After a fight over a fork in the cryptocurrency as new versions of Bitcoin were created, winter deepened, sending the price to its lowest level since early 2017.
But in June, bitcoin received support from an unexpected source: Facebook. The world’s largest social media company has announced its plans for its own digital currency, Libra. While Libra ultimately remained just a dream, news of Facebook’s plans to enter the industry has boosted confidence in bitcoin’s sustainability.
Pandemic outbreak (October 2020 – April 2021)
After the initial shock of the pandemic, Bitcoin started gaining ground after PayPal announced that it would allow users to hold cryptocurrencies.
Stuck in quarantine and with government incentive controls to spend, retail investors began gambling on bitcoin’s rise. In six months, the cryptocurrency went from under $12,000 to over $63,000.
The steep climb also caught the attention of institutional investors, and excitement peaked with the IPO of Coinbase, the largest crypto exchange, which opened on the Nasdaq in April 2021 with a valuation of approximately $76 billion.
But the high did not last long. China banned crypto mining, which is the use of computers to solve puzzles to earn cryptocurrencies, in September 2021, though activity has rapidly shifted to other countries.
Then the US and Europe raised the possibility of reorganization.
Finally, day traders have been caught in a spree of meme stocks, many of whom are pulling cash from their bitcoins to play the stock markets, and more fears have been expressed about the environmental cost of crypto mining, including by Elon Musk. Bitcoin dropped just below $30,000 in late July.
Bitcoin suffers as stock markets fall (from July 2021 to present)
Bitcoin fans initially insisted that it was a hedge against inflation and immune to fluctuations in other markets.
In October 2021, the cryptocurrency went fully mainstream with the launch of an exchange-traded fund that allows investors to get exposure to its rises and falls without directly holding any bitcoin.

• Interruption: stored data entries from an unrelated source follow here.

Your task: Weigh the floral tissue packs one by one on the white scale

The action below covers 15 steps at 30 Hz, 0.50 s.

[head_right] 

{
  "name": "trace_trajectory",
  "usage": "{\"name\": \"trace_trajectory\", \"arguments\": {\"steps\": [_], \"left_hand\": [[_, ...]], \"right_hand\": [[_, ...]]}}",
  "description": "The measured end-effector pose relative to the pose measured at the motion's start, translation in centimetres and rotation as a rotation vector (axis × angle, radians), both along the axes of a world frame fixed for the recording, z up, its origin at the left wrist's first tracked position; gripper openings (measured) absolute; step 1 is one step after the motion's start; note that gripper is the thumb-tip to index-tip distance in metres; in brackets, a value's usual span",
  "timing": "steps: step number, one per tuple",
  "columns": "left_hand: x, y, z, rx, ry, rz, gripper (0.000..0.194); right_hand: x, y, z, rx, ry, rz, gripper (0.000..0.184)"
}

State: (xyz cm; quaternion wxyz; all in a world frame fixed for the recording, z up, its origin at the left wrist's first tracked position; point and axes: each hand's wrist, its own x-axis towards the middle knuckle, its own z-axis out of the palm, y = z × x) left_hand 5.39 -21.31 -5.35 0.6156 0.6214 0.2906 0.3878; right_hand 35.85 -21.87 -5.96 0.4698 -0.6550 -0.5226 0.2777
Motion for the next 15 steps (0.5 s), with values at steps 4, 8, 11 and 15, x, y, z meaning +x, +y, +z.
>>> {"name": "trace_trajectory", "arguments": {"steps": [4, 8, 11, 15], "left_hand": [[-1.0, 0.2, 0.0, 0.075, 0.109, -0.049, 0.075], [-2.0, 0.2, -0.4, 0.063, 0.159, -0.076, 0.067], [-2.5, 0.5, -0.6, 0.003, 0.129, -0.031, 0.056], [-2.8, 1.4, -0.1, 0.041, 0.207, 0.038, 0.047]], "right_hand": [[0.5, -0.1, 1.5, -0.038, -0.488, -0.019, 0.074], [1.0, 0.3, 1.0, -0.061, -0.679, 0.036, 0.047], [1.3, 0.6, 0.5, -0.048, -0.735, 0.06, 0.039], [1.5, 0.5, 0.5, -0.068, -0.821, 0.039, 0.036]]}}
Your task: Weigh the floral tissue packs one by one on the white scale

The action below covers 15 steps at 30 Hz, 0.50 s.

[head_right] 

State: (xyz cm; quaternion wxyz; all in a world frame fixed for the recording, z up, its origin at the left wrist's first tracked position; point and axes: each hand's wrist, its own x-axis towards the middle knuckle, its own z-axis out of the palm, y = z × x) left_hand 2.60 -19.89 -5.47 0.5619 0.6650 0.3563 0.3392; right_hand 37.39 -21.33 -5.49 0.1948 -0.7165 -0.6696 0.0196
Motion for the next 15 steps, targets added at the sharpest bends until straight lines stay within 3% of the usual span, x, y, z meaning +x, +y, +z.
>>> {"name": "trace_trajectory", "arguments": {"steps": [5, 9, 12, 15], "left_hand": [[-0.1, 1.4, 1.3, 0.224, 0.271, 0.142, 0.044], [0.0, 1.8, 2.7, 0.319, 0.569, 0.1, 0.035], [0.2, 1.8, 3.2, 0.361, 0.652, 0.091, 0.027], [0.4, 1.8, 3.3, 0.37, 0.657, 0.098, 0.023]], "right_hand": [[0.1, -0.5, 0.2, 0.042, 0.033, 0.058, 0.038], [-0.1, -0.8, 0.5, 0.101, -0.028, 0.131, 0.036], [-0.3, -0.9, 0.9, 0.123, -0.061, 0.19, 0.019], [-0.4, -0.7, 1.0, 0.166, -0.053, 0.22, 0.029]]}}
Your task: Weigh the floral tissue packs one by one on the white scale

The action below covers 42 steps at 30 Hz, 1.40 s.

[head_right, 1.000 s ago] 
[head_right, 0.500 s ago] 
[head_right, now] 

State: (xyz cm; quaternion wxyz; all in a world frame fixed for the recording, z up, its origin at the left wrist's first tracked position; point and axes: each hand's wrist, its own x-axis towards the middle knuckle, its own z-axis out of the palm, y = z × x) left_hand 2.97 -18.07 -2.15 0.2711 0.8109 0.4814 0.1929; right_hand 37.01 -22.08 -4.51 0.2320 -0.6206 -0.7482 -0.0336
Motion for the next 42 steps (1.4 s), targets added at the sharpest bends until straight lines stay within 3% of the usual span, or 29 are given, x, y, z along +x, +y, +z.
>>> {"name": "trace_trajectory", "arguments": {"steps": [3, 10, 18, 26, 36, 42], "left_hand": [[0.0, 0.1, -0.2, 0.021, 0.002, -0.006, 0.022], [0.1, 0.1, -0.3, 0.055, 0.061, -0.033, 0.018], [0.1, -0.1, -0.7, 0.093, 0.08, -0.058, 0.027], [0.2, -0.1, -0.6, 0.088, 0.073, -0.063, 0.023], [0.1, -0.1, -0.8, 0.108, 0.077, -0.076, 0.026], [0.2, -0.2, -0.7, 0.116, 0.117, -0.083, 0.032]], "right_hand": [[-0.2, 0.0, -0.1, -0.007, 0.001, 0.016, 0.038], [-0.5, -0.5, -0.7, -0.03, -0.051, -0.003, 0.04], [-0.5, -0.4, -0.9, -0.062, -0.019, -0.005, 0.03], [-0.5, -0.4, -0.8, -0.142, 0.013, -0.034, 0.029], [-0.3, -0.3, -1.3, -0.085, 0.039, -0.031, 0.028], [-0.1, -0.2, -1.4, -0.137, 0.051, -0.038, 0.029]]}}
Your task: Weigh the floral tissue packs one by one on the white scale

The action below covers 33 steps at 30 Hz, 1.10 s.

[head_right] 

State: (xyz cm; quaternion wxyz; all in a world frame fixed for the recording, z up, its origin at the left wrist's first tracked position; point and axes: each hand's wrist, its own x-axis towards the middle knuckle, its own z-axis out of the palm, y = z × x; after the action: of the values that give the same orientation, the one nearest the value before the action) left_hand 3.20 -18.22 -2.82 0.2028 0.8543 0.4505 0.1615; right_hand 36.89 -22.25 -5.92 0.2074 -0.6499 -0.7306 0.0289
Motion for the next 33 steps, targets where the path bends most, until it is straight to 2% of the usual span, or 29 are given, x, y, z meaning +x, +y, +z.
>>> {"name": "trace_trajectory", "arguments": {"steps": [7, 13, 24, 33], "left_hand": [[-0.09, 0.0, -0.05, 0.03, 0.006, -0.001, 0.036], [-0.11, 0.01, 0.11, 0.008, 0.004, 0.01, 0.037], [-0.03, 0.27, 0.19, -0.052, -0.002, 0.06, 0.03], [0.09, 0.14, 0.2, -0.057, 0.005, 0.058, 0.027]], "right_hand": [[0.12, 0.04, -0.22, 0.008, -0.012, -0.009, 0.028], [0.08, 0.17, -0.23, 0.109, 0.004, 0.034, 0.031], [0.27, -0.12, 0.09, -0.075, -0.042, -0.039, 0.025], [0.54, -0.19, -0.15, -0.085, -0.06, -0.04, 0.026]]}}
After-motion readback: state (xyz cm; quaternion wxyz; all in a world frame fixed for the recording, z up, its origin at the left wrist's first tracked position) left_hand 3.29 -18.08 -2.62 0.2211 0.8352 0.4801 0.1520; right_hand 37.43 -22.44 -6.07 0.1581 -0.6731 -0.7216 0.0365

Days after the ETF began trading, bitcoin hit an all-time high of around $69,000.
But as a mainstream asset, their wealth has become much more in line with broader market sentiment.
In early December, rising inflation in the U.S. economy and fears about future interest rate increases saw the price of bitcoin plunge drastically, and in the months that followed, bitcoin fell in line with the decline in U.S. tech stocks.
As inflation worsened this year, bitcoin suffered more and had its worst week since 2020 in June. ProShares, the company behind the first bitcoin EFT, has launched a new fund to capitalize on bitcoin’s decline.
Bitcoin’s previous booms have all been fueled by small investors flocking to the market hoping to make substantial profits in a short time. Concerns about the risks of subsequent crashes, regulators, the broader market, or the industry encouraged bitcoin holders to cash out.
These trends seem likely to continue. As Katie Martin, author of FT’s Long View column, puts it, bitcoin is “the most speculative asset on the planet, possibly the most speculative asset of all time.”
Looking ahead, it remains largely unclear how future rules regarding cryptocurrency will work in practice, even though regulators have promised to be “brutally difficult.” But there is more evidence of consensus, and if regulators are successful in setting the rules, they will help the crypto industry build more trust and perhaps eventually provide some stability.